We use the random forest classifier with unigram and citation features. The results are presented in Table 5. In 11 out of the 15 SRs, we are able to achieve a recall of 1 with WSS values ranging from 0.09 up to 0.52. By examining the datasets closely, we find that in SRs 2 and 14 the number of included studies published after 2001 is equal to or larger than the number of included articles published before 2002 indicating that the timeline split is a good fit for these reviews. This can explain the lower than 1 recall incurred for these two reviews. Overall, the average WSS was 0.3671, meaning that with a recall of nearly 1, the classifier is saving 36 % of the SR preparer’s time. This can translate into hours, if not days, worth of work.

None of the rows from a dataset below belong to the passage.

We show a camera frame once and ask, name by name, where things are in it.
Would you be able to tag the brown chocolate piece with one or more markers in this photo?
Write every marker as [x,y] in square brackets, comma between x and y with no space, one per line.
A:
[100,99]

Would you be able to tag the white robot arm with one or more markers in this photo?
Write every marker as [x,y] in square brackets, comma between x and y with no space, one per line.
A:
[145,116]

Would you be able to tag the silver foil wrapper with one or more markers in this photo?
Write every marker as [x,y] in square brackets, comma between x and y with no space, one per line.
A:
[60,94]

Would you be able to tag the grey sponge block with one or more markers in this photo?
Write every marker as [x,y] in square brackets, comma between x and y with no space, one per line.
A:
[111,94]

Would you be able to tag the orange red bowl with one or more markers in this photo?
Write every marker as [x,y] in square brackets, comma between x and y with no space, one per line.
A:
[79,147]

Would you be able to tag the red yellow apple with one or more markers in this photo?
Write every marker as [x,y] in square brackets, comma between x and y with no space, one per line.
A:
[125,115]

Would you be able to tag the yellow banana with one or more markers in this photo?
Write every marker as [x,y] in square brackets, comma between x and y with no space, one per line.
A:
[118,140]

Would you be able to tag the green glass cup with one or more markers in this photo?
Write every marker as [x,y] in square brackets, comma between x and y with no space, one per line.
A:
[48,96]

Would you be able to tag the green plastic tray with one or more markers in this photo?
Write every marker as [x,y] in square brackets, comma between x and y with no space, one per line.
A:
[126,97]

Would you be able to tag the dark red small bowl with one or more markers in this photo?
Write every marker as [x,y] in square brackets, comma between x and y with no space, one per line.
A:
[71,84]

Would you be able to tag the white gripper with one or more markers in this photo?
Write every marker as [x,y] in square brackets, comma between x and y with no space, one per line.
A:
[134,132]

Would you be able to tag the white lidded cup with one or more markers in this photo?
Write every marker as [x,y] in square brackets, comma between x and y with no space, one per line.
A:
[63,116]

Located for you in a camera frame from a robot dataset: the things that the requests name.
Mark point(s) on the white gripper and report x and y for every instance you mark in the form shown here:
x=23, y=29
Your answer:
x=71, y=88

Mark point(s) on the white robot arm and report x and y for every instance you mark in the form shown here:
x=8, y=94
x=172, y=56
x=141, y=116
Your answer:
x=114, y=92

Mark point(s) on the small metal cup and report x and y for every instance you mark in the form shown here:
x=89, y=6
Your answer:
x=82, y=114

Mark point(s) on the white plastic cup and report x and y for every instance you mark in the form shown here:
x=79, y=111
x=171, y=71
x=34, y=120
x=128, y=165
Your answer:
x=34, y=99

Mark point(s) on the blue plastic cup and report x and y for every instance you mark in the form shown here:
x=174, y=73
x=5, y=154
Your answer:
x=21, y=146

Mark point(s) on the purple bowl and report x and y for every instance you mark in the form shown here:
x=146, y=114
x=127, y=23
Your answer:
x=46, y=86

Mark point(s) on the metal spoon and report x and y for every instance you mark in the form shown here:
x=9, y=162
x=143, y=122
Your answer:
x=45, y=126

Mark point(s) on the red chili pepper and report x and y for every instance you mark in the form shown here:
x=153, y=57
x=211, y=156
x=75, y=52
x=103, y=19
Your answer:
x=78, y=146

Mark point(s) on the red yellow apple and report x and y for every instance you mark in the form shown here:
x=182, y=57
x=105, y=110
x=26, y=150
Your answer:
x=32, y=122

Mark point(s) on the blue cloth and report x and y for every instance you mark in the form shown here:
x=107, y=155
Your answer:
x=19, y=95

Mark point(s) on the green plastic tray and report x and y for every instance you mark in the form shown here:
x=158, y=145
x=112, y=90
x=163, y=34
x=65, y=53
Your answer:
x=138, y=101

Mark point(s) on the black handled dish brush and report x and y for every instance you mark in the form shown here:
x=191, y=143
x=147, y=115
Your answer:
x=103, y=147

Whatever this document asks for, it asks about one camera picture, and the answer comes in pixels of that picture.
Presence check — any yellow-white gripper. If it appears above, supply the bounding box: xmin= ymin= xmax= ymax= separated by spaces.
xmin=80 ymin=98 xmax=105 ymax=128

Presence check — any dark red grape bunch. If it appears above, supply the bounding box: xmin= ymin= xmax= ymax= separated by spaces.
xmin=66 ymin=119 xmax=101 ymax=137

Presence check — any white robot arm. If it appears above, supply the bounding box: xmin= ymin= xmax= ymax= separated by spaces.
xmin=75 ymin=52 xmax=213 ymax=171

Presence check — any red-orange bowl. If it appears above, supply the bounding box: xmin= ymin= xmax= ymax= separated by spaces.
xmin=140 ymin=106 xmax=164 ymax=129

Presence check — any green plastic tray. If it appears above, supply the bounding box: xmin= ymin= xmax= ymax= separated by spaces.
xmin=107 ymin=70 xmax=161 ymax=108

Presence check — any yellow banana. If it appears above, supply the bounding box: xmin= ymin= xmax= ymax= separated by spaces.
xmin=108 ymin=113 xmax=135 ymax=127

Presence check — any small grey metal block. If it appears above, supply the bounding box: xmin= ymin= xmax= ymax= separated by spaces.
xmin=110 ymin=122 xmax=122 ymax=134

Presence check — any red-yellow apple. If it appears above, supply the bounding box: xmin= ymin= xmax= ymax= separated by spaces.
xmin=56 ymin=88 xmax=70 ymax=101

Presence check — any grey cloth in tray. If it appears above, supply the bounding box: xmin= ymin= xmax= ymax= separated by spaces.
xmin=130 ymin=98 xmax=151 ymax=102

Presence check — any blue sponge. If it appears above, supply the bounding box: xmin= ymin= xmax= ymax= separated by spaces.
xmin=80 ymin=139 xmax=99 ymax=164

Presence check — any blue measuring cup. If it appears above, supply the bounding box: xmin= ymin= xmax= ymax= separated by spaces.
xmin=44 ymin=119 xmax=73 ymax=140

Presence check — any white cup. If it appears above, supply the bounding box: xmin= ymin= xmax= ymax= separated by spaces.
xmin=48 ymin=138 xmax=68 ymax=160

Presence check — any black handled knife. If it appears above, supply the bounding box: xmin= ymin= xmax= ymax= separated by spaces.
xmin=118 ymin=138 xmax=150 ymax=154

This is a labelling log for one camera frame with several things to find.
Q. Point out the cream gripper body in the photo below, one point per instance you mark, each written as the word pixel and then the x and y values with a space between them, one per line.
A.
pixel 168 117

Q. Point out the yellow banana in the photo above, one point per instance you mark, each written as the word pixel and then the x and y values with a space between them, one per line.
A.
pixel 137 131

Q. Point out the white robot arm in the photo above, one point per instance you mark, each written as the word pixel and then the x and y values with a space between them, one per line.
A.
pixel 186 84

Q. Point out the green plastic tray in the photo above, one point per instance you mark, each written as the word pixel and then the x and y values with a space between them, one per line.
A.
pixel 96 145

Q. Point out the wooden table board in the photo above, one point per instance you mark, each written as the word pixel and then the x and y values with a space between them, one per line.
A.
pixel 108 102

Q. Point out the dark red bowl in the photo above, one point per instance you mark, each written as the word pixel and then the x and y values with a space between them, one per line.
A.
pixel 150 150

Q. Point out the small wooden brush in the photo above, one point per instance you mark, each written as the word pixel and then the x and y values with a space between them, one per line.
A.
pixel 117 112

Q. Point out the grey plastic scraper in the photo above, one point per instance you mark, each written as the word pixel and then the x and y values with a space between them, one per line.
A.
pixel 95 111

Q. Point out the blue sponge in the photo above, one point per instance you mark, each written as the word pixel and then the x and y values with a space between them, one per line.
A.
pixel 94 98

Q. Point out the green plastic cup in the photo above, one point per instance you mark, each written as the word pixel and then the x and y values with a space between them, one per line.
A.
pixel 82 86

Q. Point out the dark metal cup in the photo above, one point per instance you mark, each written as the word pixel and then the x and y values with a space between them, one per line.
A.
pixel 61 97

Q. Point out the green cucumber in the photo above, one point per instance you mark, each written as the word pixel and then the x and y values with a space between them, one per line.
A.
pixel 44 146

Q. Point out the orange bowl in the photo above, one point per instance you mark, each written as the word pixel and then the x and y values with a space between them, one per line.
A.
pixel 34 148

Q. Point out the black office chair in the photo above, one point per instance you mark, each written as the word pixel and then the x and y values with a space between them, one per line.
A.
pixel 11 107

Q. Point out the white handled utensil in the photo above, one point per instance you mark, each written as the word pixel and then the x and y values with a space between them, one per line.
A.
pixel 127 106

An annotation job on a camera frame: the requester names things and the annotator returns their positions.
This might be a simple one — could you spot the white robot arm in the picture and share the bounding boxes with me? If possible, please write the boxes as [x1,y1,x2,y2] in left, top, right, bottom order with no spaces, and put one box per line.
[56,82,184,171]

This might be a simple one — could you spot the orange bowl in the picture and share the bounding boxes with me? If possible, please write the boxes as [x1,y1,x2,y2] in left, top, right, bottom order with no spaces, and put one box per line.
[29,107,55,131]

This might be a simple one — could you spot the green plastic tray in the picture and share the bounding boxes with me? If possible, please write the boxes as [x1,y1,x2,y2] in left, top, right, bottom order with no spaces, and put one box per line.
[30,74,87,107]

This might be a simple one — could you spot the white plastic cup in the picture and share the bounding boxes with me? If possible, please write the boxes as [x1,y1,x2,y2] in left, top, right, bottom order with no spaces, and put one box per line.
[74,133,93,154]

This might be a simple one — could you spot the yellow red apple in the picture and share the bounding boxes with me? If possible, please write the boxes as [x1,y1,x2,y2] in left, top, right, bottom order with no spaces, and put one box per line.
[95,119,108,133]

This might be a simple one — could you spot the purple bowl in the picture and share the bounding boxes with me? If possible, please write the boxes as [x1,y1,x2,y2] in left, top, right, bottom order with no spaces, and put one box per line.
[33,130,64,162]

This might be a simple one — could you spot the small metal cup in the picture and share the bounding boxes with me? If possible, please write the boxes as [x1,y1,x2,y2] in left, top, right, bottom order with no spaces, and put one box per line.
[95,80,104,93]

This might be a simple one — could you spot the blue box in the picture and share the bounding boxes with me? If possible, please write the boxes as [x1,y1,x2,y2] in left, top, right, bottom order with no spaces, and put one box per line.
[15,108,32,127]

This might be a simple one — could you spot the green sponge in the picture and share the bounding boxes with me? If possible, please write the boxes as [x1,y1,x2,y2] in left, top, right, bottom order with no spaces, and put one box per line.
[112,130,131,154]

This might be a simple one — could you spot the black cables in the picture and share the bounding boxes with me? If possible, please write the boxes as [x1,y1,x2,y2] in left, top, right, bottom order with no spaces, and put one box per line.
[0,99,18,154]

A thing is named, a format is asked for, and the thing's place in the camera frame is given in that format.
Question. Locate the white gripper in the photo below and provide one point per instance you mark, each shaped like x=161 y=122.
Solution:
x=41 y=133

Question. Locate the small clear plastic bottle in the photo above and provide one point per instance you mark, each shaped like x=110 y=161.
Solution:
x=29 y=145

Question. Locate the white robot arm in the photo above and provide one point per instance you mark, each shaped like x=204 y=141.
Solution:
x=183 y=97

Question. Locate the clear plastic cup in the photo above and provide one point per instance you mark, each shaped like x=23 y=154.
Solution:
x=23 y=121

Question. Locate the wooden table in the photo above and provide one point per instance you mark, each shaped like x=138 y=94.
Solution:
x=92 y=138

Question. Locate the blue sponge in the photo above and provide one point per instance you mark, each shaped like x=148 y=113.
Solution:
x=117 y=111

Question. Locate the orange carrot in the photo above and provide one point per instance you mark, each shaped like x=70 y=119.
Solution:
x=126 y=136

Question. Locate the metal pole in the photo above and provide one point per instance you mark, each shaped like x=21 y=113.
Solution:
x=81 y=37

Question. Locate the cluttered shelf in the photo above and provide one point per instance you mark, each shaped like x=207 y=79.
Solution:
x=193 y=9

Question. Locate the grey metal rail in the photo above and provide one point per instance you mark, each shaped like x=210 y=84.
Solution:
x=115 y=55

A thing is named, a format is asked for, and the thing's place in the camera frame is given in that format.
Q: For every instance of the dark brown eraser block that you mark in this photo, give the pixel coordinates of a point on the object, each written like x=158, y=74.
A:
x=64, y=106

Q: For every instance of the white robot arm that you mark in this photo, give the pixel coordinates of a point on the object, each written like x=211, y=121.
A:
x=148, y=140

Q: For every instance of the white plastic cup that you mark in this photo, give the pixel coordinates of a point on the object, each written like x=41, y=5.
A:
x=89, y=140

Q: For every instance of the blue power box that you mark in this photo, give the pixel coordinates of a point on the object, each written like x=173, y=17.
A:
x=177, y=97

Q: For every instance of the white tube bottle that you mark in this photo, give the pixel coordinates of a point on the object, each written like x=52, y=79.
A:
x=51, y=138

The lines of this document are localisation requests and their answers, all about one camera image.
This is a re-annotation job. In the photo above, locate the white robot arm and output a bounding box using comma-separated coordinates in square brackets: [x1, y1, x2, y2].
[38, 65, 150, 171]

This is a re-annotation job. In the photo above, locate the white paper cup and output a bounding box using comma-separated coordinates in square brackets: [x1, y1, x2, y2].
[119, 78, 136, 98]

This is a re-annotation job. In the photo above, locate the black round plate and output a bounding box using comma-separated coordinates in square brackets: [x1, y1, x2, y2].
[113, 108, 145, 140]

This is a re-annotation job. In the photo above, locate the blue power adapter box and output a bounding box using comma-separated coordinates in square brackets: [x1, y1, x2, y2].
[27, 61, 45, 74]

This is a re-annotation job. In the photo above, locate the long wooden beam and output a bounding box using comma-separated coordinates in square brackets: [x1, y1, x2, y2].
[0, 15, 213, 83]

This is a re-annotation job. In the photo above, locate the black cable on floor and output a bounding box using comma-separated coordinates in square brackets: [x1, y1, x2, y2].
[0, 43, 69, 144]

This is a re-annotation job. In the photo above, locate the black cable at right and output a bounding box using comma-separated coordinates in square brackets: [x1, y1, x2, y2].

Table 5 Performance of the random forest classifier with unigram and citations on the update dataset

6.4 Integration with Rayyan

Rayyan (http://rayyan.qcri.org/) is a web-enabled application that helps systematic review authors expedite their work. Authors upload a list of studies obtained from searches on different databases and start screening them for inclusion and exclusion. Using different facets, e.g., extracted MeSH terms, keywords for inclusion, keywords for exclusion, journals, authors, and year of publication, they navigate through their citations and filter them to focus on those they want to exclude or exclude. They can also browse a similarity graph for the studies based on different attributes such as titles and authors. As they browse and filter on studies, they select those to include or exclude. They can also label them for easy reference or for reporting the reason for inclusion or exclusion. Once they have excluded and included enough studies, the prediction module is run and suggestions on undecided studies are returned to the users who will then make the actual decisions. When updating a review, users simply upload a new set of studies and Rayyan will then provide suggestions on these. Other features of Rayyan include the ability to have multiple collaborators work on the same review, uploading multiple files (list of studies) to the same review, and copying of studies across reviews.

7 Conclusion and future work

In this work we have introduced an ensemble-based approach using Random Forests to identify relevant studies for SRs. We model the problem as an imbalanced classification task, and assign asymmetric weights for misclassifying each class then minimize the expected loss. Our proposed approach utilizes a unique collection of features that uses outside information including co-citations and word embeddings to predict the relevant studies. We devise methods and heuristics to assign costs for misclassifying each class using the training data, thus allowing the parameters of the classifier to be set automatically.

Experiments on a dataset containing 15 SRs shows that we are able to identify all the relevant studies with recall in the upper 90s, while saving the SR preparer’s time by 31 % on average. We have also simulated the validity of our approach on updating SRs, and in 12 out of 15 reviews we were able to obtain a recall of 1.

In the future we will be exploring other document features that will potentially increase the recall, especially other methods for computing word embeddings.